_EXERCISE DESCRIPTION_. Return all lines of the records that contain the word "clothespin".

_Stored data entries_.

[Start of Attachment]

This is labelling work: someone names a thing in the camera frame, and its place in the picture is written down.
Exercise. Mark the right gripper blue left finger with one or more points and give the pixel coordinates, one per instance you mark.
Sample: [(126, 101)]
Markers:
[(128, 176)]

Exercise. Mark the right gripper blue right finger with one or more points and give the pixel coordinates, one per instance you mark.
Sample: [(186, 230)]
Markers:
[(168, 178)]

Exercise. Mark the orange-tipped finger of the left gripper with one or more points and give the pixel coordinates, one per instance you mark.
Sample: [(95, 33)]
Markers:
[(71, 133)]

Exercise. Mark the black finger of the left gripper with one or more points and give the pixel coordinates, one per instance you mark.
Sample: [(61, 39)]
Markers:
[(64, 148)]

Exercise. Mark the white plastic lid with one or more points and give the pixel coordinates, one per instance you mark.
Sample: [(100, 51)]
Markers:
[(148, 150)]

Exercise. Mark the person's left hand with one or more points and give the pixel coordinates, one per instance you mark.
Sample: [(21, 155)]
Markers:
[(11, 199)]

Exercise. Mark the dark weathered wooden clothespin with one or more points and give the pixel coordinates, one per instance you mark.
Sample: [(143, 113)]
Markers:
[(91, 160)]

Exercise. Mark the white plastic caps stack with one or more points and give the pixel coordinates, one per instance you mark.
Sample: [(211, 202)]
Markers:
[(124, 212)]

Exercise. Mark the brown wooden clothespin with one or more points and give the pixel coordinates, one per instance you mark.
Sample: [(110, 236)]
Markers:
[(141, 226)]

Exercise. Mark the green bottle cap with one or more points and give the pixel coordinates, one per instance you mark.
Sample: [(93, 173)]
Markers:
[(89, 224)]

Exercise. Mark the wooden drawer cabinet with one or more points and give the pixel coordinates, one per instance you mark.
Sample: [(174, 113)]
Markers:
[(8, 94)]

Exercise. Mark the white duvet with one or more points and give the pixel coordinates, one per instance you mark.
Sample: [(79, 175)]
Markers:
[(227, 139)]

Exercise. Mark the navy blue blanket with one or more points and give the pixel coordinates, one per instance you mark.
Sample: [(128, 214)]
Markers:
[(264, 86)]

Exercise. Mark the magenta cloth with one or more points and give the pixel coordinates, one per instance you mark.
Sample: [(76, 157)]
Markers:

[End of Attachment]

_FINAL ANSWER_.
Exercise. Mark the dark weathered wooden clothespin with one or more points and give the pixel coordinates, one per instance you mark.
Exercise. Mark the brown wooden clothespin with one or more points and give the pixel coordinates, one per instance you mark.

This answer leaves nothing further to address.